» **THE TASK**: Find every line with the string "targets" in the material below and copy it.

[[ AVAILABLE DATA open ]]

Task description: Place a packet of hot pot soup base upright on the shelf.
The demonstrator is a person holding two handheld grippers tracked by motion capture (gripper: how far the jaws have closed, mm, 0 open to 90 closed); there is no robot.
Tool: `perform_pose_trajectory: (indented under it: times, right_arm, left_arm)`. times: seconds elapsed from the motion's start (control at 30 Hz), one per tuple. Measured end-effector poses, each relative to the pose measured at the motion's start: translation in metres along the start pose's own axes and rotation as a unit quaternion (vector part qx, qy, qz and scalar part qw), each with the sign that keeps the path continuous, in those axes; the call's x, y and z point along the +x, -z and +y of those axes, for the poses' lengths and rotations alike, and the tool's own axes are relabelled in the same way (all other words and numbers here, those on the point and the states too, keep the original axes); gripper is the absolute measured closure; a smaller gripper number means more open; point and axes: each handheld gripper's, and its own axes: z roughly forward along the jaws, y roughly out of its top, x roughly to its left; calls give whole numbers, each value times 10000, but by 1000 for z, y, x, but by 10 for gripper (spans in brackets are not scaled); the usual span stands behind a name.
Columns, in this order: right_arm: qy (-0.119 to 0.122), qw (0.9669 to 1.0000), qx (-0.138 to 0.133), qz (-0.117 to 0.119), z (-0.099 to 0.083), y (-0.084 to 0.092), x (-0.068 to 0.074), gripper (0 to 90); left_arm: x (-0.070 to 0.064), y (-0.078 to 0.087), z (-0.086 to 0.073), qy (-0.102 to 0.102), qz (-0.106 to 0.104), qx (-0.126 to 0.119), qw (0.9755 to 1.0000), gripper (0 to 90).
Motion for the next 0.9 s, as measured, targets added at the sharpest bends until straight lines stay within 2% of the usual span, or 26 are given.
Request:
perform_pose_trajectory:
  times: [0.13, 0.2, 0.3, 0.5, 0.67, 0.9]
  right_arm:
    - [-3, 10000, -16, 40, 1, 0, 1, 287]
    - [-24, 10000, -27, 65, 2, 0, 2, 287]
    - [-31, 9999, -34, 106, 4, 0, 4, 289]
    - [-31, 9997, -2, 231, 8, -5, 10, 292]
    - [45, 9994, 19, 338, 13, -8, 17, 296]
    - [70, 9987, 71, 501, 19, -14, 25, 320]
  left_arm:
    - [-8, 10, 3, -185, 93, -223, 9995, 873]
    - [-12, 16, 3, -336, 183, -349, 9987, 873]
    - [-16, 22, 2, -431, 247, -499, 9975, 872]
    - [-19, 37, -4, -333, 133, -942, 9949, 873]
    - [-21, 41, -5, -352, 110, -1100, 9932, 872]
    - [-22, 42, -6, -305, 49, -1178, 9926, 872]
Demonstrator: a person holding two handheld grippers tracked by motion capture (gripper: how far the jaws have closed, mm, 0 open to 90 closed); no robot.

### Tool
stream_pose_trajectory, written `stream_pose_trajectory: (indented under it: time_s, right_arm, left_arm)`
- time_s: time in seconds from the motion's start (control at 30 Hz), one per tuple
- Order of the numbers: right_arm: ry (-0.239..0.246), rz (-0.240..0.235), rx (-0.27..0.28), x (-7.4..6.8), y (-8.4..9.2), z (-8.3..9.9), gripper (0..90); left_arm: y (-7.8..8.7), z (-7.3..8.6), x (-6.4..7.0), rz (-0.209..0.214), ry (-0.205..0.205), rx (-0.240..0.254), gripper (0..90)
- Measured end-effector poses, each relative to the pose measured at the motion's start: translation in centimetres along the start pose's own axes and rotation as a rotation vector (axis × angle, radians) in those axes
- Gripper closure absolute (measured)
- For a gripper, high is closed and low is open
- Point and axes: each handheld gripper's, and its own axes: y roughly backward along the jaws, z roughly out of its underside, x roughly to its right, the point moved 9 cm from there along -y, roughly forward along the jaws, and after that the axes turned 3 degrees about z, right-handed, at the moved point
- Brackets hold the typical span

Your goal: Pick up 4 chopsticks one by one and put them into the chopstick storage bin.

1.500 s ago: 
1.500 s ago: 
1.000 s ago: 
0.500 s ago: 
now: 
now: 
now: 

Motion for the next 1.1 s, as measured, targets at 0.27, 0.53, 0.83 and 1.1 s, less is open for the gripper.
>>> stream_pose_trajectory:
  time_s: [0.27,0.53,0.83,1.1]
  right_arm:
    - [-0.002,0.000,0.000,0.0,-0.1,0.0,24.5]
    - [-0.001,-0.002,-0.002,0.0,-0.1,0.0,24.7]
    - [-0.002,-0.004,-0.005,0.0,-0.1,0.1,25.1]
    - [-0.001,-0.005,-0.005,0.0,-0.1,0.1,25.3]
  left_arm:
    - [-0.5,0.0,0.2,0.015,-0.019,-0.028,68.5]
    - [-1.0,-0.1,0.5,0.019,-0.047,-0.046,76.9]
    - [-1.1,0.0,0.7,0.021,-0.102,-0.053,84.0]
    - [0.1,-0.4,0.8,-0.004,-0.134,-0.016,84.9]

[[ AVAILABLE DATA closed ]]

» **OUTPUT FOR THIS EXERCISE**:
Motion for the next 0.9 s, as measured, targets added at the sharpest bends until straight lines stay within 2% of the usual span, or 26 are given.
Motion for the next 1.1 s, as measured, targets at 0.27, 0.53, 0.83 and 1.1 s, less is open for the gripper.

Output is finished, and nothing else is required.